- _Supplied material_:
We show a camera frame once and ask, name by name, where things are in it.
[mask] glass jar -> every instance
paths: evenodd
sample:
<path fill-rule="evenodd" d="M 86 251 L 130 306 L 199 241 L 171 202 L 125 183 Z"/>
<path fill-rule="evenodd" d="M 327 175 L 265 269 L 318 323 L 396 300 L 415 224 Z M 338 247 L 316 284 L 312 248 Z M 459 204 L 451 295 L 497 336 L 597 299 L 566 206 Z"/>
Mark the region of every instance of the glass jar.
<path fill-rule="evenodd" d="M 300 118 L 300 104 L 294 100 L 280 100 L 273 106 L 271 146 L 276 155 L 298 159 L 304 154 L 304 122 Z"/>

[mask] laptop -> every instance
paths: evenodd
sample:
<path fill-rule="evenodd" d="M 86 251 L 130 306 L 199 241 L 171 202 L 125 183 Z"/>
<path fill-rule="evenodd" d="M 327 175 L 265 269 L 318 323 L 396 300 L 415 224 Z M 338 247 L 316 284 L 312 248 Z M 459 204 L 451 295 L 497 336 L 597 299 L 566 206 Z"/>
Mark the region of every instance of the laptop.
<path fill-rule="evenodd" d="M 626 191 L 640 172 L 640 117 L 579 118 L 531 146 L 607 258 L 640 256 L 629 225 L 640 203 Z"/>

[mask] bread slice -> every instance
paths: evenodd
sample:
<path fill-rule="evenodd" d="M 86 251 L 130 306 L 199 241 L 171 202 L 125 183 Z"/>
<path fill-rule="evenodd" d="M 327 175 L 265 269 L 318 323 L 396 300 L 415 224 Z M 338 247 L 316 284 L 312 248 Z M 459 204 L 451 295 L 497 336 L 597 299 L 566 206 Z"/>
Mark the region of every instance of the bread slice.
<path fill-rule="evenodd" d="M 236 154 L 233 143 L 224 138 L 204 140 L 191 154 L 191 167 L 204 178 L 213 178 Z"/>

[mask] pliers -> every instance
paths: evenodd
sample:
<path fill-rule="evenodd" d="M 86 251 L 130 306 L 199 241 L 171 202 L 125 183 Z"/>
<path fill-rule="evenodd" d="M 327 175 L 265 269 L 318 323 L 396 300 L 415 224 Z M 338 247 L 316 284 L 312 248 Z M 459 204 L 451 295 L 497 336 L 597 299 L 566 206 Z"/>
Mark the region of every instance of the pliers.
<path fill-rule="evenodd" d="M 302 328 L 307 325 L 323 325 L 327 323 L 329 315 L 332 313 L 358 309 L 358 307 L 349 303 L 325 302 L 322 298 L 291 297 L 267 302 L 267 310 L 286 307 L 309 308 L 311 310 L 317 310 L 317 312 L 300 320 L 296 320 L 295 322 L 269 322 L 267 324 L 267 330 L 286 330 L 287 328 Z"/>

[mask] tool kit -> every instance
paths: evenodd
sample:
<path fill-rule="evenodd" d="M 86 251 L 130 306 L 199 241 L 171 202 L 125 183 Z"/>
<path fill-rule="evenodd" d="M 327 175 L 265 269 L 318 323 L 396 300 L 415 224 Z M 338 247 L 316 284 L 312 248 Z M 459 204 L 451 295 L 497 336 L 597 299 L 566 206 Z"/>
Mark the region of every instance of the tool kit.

- _Try it_: I would like you to output every record exactly as written.

- _Response below_:
We show a camera frame once and ask, name by name, where things are in it.
[mask] glass jar -> every instance
paths: evenodd
sample:
<path fill-rule="evenodd" d="M 86 251 L 130 306 L 199 241 L 171 202 L 125 183 Z"/>
<path fill-rule="evenodd" d="M 327 175 L 265 269 L 318 323 L 396 300 L 415 224 Z M 338 247 L 316 284 L 312 248 Z M 459 204 L 451 295 L 497 336 L 597 299 L 566 206 Z"/>
Mark the region of every instance of the glass jar.
<path fill-rule="evenodd" d="M 300 118 L 300 104 L 294 100 L 280 100 L 273 106 L 271 146 L 276 155 L 298 159 L 304 154 L 304 122 Z"/>

[mask] laptop -> every instance
paths: evenodd
sample:
<path fill-rule="evenodd" d="M 86 251 L 130 306 L 199 241 L 171 202 L 125 183 Z"/>
<path fill-rule="evenodd" d="M 327 175 L 265 269 L 318 323 L 396 300 L 415 224 Z M 338 247 L 316 284 L 312 248 Z M 459 204 L 451 295 L 497 336 L 597 299 L 566 206 Z"/>
Mark the region of every instance of the laptop.
<path fill-rule="evenodd" d="M 626 191 L 640 172 L 640 117 L 579 118 L 531 146 L 607 258 L 640 256 L 629 225 L 640 203 Z"/>

[mask] bread slice -> every instance
paths: evenodd
sample:
<path fill-rule="evenodd" d="M 86 251 L 130 306 L 199 241 L 171 202 L 125 183 Z"/>
<path fill-rule="evenodd" d="M 327 175 L 265 269 L 318 323 L 396 300 L 415 224 Z M 338 247 L 316 284 L 312 248 Z M 459 204 L 451 295 L 497 336 L 597 299 L 566 206 Z"/>
Mark the region of every instance of the bread slice.
<path fill-rule="evenodd" d="M 236 154 L 233 143 L 224 138 L 204 140 L 191 154 L 191 167 L 204 178 L 213 178 Z"/>

[mask] pliers -> every instance
paths: evenodd
sample:
<path fill-rule="evenodd" d="M 86 251 L 130 306 L 199 241 L 171 202 L 125 183 Z"/>
<path fill-rule="evenodd" d="M 327 175 L 265 269 L 318 323 L 396 300 L 415 224 Z M 338 247 L 316 284 L 312 248 Z M 459 204 L 451 295 L 497 336 L 597 299 L 566 206 Z"/>
Mark the region of every instance of the pliers.
<path fill-rule="evenodd" d="M 302 328 L 307 325 L 323 325 L 327 323 L 329 315 L 332 313 L 358 309 L 358 307 L 349 303 L 325 302 L 322 298 L 291 297 L 267 302 L 267 310 L 286 307 L 309 308 L 311 310 L 317 310 L 317 312 L 300 320 L 296 320 L 295 322 L 269 322 L 267 324 L 267 330 L 286 330 L 287 328 Z"/>

[mask] tool kit -> every instance
paths: evenodd
sample:
<path fill-rule="evenodd" d="M 86 251 L 130 306 L 199 241 L 171 202 L 125 183 Z"/>
<path fill-rule="evenodd" d="M 327 175 L 265 269 L 318 323 L 396 300 L 415 224 Z M 338 247 L 316 284 L 312 248 Z M 459 204 L 451 295 L 497 336 L 597 299 L 566 206 Z"/>
Mark the region of every instance of the tool kit.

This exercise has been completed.